There is a chain of furniture stores in Europe called Ikea who operate on... sort of similar principles.

This is the story of me buying furniture for a new house. We arrive at Ikea to furnish a house. I need to buy sofas (settees for Britons who don't like the word sofa). We go look at a batch and we go for big (3 seater) grey (won't get grubby) ones. Sofas, you pick in the store. Pay for at a till and then get delivered by a sofa delivery company some time later.

We also need office furniture and beds. Office furniture comes in two kinds. One lot you pull off shelves in warehouse #1 and pay for at the till with it in tow. The other lot you buy like the beds...

Beds you go pick, pay for at a till and then... get to go queue again in warehouse #2 and hand the ticket to someone who goes and gets them.

(It's so they can use a forklift to get big things).

Of course then we wheeled all the stuff round to warehouse #3 where it was put in storage to be delivered by Big Truck a week later...

--KatieLucas

We've got IKEA in the States. Similar, but you never have to make more than two stops to buy anything. For small items, you pay at the cash register and walk out, like most other stores in the US. For items that are large (but large enough to take home), you pay at the register and get a slip that you take to the pickup area. For really big stuff, you pay at the register and get a slip that you take to the delivery counter to arrange home delivery. In my experience, IKEA is always packed full of people; it's very popular here (LongIsland?, New York). -- MikeSmith


ThreeLineSystem (nLineSystem?) also applies to virtual systems - web sites, interactive voice response and help desks where you have to navigate several paths for what you intuitively think (hope) should be simpler.
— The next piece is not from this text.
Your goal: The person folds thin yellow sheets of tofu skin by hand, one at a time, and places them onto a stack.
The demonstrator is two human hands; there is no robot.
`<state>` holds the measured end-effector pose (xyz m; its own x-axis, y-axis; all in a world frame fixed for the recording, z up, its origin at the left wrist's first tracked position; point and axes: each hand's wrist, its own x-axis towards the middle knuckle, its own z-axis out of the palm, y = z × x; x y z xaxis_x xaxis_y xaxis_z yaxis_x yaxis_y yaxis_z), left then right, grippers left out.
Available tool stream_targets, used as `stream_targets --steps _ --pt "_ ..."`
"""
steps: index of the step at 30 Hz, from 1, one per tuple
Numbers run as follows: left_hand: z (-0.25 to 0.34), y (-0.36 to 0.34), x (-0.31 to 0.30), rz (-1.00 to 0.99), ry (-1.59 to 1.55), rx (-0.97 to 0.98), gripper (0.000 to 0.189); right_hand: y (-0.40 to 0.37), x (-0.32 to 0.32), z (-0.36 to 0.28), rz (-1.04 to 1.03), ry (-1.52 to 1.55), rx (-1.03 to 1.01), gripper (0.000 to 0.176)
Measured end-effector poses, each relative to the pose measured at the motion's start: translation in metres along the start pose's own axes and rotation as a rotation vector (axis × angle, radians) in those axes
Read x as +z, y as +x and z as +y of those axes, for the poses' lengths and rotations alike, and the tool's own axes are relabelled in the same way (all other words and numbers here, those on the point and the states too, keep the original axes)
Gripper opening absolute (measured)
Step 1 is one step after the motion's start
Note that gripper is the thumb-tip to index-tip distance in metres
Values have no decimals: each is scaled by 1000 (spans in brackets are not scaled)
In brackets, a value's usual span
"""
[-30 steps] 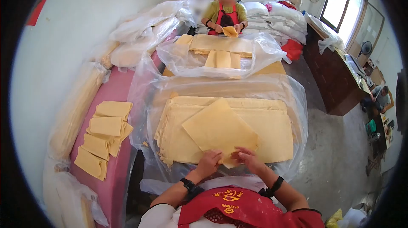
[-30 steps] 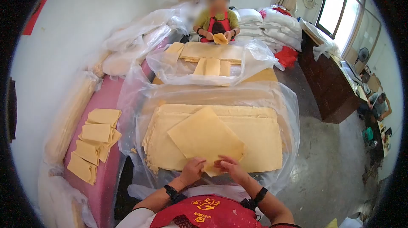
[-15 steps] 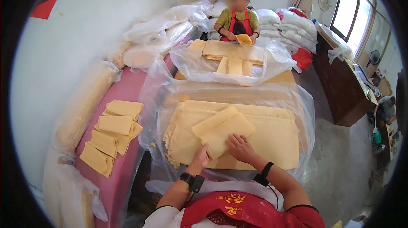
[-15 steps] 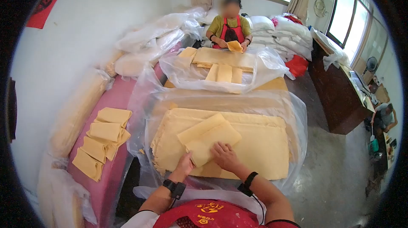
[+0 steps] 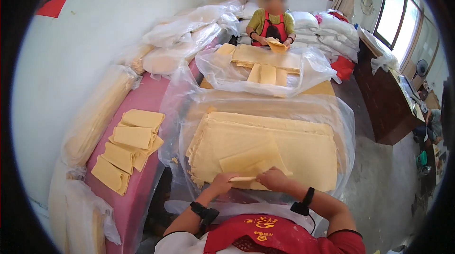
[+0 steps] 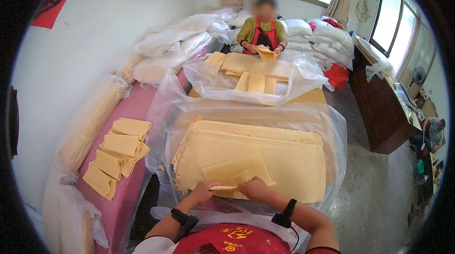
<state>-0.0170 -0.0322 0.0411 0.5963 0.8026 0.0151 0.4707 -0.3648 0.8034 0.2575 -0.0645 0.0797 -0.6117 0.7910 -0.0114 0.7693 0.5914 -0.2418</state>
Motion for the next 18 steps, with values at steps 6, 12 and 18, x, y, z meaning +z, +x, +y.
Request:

Ie certain (big) movie theatre sites I go to will have a link for new shows right up on the front page but you click it, then click showtimes right beside it you think will show all the theatres but no, you have to pick region, city etc ok fine but then the desired cinema comes up and lo, now you must again pick which film from a long list because it does not remember where you started. Or if you are unfortunate to make a mistake on 1 info item renewing your license at a kiosk (which you thought would save time), there's no option for "changes". You go line up at the human version (several miles away) after waiting in line for 1/2 hour they then say it can't be changed there. Then you have to call the head office. "Press 1 for billing, 2 for technical problems, 3 for...etc". Finally you get someone tell them the whole story, then they transfer you to another department, where you have to recite all the details again... And for these RubeGoldberg "systems" north america is no exception.